A British woman was sentenced to three years in prison in Egypt on Tuesday after she was convicted of possessing controlled drugs and was awarded a fine equivalent of $5,611 by an Egyptian court.

Laura Plummer, 33, from Kingston upon Hull, was arrested at Hurghada airport in Hurghada, a city in the Red Sea Governorate of Egypt after police reportedly seized almost 300 tablets of tramadol from her suitcase.

In her statement to the police, Plummer said she had brought the painkillers for her Egyptian husband who had a chronic backache. She also said that she visited her husband about four times a year. Although tramadol is a legal drug in some other parts of the world, it could only be prescribed by medical professionals in Egypt and was said to be often obtained illegally.

Plummer, a shop assistant from Hull was charged with drug possession and smuggling. In her trial that started Monday, her lawyer claimed that she misunderstood a question in court and gave a response that seemed to be a confession. The mix-up happened after the court declined to use an interpreter appointed by Plummer’s defense team and instead called on a member of the bench to translate.

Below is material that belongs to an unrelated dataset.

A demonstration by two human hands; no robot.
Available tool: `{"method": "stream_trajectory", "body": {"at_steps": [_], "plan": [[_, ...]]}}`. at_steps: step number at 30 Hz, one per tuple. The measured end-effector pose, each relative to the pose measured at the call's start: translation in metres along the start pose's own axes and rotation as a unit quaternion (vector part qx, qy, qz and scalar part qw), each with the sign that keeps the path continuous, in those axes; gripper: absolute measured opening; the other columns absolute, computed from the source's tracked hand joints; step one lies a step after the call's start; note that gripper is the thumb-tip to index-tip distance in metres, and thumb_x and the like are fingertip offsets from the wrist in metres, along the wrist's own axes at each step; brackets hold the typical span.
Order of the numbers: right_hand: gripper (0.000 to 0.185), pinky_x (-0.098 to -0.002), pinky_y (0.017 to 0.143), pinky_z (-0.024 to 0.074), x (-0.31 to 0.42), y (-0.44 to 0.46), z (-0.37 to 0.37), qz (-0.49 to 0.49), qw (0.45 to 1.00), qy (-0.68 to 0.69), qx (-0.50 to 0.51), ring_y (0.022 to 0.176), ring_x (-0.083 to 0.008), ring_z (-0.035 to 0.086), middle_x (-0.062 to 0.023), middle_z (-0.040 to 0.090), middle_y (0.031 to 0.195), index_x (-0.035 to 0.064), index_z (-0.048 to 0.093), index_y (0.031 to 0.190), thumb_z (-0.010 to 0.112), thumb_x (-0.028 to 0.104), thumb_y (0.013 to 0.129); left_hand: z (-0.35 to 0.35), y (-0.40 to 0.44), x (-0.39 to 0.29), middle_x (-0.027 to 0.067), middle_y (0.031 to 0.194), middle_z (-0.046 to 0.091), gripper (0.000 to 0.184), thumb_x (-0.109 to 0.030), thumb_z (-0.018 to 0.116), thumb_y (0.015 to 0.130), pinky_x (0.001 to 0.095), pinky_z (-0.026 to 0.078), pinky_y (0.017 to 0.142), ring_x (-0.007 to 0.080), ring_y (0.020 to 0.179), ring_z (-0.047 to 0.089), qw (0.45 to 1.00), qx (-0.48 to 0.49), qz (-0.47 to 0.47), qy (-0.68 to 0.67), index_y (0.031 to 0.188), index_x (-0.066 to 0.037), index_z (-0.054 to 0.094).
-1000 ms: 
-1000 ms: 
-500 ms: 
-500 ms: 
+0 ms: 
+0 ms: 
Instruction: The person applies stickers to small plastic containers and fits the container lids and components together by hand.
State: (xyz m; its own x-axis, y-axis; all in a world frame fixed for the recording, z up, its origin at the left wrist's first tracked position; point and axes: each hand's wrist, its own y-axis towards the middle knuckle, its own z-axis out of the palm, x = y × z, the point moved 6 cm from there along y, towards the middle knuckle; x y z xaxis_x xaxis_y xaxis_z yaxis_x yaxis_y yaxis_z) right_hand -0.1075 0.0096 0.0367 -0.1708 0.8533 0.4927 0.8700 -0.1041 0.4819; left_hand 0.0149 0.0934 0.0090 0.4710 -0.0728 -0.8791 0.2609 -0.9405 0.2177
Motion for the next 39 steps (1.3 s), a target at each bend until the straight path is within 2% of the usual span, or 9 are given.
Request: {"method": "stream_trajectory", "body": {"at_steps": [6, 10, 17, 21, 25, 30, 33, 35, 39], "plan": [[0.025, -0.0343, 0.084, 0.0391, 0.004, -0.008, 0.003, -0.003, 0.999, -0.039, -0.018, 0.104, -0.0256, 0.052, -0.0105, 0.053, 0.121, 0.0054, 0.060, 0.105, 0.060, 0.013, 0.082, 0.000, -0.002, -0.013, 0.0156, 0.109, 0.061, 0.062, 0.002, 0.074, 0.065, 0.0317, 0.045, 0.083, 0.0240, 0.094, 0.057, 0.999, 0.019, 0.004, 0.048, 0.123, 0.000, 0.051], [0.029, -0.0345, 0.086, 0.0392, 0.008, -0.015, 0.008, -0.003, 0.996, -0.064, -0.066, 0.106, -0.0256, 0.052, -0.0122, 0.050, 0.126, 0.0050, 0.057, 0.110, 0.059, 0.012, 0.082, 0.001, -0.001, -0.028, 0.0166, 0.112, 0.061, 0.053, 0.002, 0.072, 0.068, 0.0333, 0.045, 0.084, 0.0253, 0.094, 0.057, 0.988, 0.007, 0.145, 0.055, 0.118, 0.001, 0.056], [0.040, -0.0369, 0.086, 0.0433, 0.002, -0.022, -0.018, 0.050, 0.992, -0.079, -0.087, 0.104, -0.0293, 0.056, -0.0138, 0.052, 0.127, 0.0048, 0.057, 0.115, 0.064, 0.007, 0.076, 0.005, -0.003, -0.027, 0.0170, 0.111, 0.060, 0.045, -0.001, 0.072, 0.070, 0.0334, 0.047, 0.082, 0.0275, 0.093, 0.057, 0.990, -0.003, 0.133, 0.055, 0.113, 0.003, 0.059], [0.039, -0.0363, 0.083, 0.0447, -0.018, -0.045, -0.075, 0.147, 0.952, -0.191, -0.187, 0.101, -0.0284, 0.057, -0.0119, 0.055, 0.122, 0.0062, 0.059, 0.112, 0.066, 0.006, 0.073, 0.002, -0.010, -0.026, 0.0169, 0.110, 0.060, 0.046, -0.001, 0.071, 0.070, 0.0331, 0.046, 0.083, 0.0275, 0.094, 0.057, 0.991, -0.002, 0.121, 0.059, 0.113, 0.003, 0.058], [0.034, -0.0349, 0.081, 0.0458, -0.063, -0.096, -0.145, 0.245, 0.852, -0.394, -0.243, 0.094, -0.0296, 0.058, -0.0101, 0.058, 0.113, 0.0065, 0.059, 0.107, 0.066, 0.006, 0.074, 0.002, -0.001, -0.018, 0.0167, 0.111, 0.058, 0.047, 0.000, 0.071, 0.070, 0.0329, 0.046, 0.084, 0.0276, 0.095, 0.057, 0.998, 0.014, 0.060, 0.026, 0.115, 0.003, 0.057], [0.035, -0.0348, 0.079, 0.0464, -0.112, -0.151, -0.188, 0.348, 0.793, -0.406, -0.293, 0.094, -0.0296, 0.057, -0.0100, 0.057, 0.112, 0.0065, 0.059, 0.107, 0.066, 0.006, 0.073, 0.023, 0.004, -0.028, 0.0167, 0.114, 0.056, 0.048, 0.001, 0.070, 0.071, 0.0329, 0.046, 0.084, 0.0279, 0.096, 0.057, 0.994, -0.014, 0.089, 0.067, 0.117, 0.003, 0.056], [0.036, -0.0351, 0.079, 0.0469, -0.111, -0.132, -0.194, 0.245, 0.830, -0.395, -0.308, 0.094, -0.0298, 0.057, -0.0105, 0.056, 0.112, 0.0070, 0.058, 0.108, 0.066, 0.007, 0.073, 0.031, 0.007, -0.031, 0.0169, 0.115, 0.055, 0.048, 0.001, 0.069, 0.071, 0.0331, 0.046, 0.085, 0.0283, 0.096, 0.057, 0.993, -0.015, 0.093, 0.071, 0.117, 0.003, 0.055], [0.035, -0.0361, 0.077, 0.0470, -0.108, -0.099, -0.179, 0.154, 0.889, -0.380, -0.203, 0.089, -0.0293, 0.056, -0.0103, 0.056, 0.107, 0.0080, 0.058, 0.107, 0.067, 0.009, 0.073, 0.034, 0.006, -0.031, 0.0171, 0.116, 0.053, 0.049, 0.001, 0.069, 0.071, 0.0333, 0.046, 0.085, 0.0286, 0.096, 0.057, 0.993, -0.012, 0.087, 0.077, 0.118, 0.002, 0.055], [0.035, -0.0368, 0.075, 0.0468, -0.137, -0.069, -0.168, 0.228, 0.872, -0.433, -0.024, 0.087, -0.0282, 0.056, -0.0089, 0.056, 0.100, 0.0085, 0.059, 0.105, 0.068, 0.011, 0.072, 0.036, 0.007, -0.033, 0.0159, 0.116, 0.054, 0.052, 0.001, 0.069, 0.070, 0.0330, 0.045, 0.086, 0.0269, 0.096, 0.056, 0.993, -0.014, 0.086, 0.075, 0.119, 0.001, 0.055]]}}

Lawyers also argued that the drug was not listed as illegal in the U.K. travel advisory.

“For someone to be found guilty of drug smuggling they have to be aware that they are possessing narcotics,” Plummer’s lawyer, Mohamed Othman, told Reuters. “Laura did not know that what she was carrying was a narcotic. This is pursuant to that tramadol 50mg is a painkiller in her country, England. When she brought the tramadol, she believed it was a painkiller.”

The Guardian reported that British diplomats were unable to intervene until after Plummer was sentenced. However, Foreign Secretary Boris Johnson assured Karl Turner, a member of parliament from Hull, that he would continue to do everything he could to help her and her family, the report stated.

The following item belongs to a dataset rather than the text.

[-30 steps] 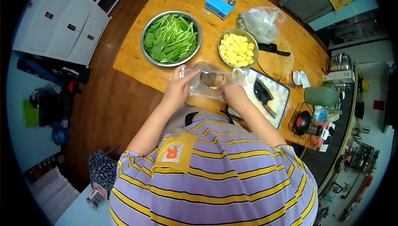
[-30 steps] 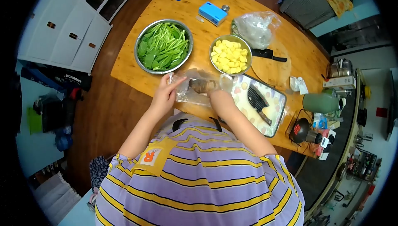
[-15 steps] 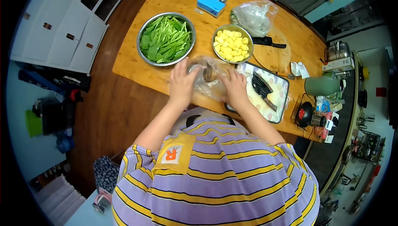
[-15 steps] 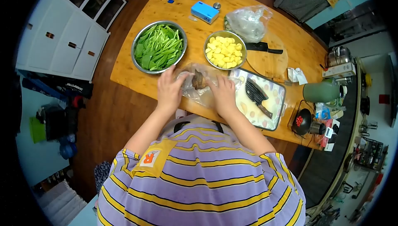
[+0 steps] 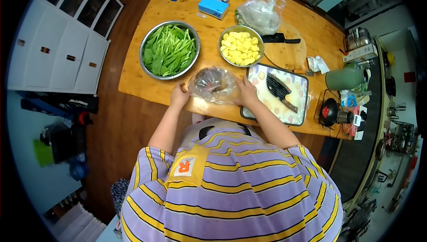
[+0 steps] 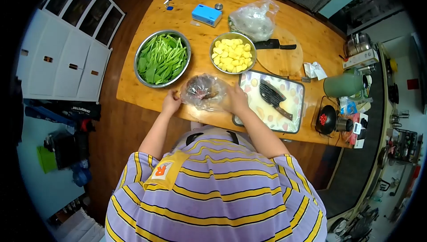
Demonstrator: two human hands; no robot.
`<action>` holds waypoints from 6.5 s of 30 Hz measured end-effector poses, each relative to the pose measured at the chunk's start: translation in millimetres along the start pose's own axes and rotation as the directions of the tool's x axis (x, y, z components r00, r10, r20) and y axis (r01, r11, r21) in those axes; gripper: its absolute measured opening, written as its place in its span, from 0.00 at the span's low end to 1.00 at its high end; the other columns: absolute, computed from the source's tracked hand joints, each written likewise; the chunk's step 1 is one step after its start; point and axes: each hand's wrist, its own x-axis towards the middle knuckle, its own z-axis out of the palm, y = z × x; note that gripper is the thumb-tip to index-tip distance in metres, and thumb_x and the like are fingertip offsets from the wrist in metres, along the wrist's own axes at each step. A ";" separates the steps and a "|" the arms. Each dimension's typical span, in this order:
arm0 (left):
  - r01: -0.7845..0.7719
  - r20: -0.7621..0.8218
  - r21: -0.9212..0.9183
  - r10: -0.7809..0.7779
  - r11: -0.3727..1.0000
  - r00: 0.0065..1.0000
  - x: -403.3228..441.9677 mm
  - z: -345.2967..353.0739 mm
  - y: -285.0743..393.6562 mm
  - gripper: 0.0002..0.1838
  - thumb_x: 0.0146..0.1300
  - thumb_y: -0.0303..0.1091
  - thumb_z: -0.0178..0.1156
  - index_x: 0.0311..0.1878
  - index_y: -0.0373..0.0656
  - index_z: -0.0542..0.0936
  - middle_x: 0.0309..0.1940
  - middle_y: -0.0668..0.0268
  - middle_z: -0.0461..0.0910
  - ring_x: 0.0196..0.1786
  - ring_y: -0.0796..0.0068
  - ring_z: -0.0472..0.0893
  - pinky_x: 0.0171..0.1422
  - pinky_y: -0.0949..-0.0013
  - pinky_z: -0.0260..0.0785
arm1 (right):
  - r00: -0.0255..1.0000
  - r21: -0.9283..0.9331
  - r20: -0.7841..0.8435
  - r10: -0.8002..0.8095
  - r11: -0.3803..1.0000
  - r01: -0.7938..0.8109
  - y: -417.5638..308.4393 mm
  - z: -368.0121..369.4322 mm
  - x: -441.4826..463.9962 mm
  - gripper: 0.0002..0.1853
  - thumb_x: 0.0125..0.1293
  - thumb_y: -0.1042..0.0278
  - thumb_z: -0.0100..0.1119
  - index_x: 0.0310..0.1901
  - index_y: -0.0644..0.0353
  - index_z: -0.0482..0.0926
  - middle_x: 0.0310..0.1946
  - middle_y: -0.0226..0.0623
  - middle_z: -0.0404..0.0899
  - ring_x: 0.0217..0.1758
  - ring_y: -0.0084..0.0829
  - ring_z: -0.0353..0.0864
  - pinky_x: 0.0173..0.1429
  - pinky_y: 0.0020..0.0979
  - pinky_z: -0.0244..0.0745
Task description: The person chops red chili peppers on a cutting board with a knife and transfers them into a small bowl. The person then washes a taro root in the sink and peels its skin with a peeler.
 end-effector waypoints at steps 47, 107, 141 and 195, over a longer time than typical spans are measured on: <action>-0.423 0.058 0.342 0.430 0.839 0.901 -18.5 3.9 51.2 0.75 0.33 0.45 0.86 0.85 0.52 0.48 0.80 0.56 0.59 0.80 0.42 0.57 0.81 0.42 0.52 | 0.998 -0.021 -0.001 0.063 0.998 -0.063 2.0 -12.5 1.2 0.46 0.51 0.65 0.77 0.75 0.49 0.69 0.68 0.40 0.77 0.73 0.42 0.71 0.74 0.45 0.63; 0.057 0.056 -0.998 -0.238 -0.002 0.970 36.6 -93.2 -37.5 0.06 0.80 0.33 0.54 0.55 0.46 0.75 0.50 0.62 0.85 0.48 0.71 0.87 0.51 0.66 0.86 | 0.891 0.977 0.199 0.408 -0.149 -0.150 -98.1 -7.2 232.4 0.36 0.79 0.81 0.44 0.78 0.36 0.45 0.57 0.57 0.79 0.45 0.46 0.91 0.39 0.37 0.92; -0.553 -0.635 0.068 0.463 0.831 0.618 -23.8 -186.9 12.7 0.20 0.65 0.28 0.67 0.59 0.42 0.75 0.63 0.48 0.67 0.67 0.52 0.69 0.73 0.54 0.62 | 0.939 0.226 -0.334 0.084 0.974 -0.007 -76.9 -53.0 90.1 0.25 0.67 0.57 0.71 0.62 0.58 0.80 0.54 0.48 0.85 0.57 0.44 0.85 0.60 0.39 0.80; -0.803 -0.076 0.288 0.848 0.522 0.524 -74.7 26.7 213.5 0.12 0.49 0.35 0.78 0.26 0.47 0.81 0.25 0.65 0.78 0.40 0.57 0.79 0.54 0.55 0.69 | 0.811 0.673 -0.284 0.511 0.709 -0.211 166.2 -124.1 -125.6 0.10 0.73 0.71 0.61 0.51 0.59 0.87 0.40 0.40 0.89 0.42 0.30 0.86 0.50 0.28 0.79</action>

Turner, meanwhile, said Plummer’s sentence was a “massive blow” to her family and added it was clear that the “decent, honest and hardworking Hull woman” was not a drug trafficker and would not have realized the dangers of taking the painkillers into Egypt.

“Now that the judicial process has completed, I have no doubt that Foreign Office ministers will be making representations to their Egyptian ministerial counterparts to see what can be done to bring this shocking saga to an end,” he said. “Laura’s defense team are currently considering whether they should appeal and they have 60 days to lodge that appeal. I’m hoping good sense will finally prevail.”

Turner also requested for Foreign Office minister Alistair Burt push for Plummer to be transferred to a prison in Cairo instead of the one in Qena where she was sent to, so family visits could be made easier.

“It will take a while and she has to go back to the prison,” Roberta Synclair, Plummer’s mother, said while talking about plans for appealing the sentence.

“It’s not fair,” she added. “I was worried about her staying in the police custody; now she will be in the prison with criminal people.”